Your instructions —
Across the whole listing, find how many lines contain "pillow", then write that number and nothing else.

Given records —
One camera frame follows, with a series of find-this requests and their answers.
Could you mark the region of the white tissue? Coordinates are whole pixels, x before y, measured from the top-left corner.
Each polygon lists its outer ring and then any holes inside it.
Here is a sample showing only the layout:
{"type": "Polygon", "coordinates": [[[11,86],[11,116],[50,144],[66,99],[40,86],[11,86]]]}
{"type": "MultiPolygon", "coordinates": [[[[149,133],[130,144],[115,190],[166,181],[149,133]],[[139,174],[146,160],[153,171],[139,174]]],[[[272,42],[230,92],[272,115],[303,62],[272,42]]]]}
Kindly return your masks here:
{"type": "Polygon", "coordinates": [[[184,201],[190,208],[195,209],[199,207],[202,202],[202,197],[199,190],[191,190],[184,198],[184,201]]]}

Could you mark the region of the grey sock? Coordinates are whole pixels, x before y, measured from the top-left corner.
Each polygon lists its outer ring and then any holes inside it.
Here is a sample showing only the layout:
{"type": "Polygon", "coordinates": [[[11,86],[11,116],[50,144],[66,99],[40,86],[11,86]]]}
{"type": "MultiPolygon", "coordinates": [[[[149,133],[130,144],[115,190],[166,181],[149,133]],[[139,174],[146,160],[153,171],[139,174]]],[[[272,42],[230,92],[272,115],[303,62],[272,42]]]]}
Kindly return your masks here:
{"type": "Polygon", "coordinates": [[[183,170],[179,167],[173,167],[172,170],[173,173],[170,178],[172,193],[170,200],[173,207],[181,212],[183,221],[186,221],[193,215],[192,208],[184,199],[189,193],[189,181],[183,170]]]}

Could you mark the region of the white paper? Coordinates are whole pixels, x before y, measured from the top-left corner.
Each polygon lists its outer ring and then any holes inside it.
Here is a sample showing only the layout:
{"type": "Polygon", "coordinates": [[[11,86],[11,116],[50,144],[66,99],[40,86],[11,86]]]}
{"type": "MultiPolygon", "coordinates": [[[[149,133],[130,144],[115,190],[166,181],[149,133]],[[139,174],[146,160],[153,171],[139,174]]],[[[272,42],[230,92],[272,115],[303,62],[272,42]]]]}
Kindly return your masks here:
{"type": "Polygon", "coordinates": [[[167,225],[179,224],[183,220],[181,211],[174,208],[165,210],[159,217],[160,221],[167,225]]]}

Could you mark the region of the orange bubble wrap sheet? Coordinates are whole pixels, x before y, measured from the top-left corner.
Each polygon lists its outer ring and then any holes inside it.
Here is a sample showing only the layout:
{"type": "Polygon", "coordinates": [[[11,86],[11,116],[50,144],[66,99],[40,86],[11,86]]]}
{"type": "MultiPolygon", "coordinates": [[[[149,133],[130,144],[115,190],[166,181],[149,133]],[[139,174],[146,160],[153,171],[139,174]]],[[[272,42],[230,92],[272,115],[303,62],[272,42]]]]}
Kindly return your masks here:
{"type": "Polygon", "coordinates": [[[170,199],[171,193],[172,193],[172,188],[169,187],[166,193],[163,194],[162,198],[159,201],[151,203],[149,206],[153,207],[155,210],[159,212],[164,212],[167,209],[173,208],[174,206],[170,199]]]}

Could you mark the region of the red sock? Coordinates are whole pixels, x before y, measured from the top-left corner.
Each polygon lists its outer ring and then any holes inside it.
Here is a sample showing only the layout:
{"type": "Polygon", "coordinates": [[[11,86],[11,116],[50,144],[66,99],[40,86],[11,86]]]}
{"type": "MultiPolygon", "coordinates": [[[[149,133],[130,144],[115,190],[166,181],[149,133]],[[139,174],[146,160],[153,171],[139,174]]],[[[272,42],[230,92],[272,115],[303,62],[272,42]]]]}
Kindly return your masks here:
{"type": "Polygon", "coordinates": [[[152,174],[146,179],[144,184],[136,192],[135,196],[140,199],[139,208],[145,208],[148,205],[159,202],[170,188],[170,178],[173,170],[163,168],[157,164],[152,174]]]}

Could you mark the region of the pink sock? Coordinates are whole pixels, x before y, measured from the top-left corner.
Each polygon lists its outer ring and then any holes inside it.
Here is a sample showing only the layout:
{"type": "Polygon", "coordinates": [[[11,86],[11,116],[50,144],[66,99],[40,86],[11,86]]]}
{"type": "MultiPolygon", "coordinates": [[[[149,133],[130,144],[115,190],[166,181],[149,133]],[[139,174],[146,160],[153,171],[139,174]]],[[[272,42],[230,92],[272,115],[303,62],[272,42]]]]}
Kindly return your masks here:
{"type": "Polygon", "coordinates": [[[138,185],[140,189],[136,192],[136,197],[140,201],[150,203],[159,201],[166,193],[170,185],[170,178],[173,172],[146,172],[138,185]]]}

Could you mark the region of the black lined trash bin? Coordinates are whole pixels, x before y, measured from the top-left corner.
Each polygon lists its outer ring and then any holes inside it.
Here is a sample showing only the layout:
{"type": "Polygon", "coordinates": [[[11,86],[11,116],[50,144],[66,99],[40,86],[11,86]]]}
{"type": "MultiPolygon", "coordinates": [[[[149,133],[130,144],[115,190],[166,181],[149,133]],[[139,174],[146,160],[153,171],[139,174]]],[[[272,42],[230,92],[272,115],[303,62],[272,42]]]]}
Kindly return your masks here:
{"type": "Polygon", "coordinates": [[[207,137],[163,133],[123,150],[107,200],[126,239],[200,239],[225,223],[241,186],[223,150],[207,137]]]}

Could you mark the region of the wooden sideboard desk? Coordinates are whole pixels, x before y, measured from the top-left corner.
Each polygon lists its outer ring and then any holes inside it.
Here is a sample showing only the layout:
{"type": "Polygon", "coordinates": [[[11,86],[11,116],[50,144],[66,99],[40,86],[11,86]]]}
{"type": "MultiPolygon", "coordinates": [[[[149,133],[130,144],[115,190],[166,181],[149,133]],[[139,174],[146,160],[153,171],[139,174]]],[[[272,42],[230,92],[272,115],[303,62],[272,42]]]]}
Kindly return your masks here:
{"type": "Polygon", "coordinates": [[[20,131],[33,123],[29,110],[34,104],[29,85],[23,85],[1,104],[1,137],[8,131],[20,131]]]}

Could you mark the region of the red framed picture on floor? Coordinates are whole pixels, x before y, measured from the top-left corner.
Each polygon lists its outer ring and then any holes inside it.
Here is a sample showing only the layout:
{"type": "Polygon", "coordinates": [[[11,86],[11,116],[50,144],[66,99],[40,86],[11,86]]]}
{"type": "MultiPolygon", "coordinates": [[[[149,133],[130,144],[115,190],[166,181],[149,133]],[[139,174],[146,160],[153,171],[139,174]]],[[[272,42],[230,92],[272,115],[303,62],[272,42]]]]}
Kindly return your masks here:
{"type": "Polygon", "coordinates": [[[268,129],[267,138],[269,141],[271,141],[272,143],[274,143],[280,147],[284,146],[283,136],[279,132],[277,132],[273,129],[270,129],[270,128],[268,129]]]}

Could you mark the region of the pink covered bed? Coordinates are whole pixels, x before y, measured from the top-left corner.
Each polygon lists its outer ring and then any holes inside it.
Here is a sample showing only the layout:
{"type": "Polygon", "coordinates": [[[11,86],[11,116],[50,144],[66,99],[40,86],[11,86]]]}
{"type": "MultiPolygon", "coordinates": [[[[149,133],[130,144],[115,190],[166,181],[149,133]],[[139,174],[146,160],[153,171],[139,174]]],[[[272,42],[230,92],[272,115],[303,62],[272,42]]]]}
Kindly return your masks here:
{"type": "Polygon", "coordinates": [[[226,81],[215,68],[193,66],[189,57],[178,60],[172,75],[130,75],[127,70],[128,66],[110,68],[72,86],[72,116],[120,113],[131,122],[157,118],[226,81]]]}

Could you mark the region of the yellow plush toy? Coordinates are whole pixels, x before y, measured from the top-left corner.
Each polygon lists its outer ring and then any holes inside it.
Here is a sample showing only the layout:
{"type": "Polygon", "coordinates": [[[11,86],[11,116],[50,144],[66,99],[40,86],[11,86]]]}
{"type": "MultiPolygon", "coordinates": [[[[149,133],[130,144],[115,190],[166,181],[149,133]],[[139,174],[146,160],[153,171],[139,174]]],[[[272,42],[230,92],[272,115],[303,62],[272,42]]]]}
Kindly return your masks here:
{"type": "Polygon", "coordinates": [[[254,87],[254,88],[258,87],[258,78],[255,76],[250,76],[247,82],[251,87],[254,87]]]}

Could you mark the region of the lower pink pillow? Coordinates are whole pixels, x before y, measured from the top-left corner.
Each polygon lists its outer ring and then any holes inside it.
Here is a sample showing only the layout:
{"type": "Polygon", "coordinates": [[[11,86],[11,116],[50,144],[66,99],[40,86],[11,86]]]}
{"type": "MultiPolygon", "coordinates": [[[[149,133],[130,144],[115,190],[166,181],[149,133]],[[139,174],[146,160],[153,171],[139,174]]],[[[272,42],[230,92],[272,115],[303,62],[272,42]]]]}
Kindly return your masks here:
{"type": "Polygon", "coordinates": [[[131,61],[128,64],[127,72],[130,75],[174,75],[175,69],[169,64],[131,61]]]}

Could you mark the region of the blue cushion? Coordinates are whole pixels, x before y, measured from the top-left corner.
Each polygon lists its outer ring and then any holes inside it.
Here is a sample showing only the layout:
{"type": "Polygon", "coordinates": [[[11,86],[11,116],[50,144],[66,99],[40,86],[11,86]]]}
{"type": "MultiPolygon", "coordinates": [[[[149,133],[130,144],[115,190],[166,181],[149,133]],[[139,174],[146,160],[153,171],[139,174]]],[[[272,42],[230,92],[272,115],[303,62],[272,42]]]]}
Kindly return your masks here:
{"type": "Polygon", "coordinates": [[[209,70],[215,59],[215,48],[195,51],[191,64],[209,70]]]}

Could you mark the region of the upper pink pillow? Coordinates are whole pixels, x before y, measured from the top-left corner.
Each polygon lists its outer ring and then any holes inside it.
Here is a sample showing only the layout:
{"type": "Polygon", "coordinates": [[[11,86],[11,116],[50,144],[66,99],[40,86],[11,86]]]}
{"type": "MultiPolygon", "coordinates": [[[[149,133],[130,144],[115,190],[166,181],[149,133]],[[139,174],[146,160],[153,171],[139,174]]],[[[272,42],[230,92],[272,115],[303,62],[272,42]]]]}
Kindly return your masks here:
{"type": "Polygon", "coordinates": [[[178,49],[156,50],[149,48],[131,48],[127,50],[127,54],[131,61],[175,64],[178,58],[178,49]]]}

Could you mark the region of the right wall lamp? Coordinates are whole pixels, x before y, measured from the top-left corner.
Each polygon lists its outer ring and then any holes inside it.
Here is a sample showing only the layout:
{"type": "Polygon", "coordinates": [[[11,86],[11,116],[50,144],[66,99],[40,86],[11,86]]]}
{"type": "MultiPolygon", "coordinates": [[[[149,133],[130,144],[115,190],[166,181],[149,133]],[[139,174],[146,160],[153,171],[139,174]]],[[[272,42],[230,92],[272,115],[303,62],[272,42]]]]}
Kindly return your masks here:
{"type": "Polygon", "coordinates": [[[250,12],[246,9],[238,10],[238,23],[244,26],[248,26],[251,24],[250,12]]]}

Task answer —
2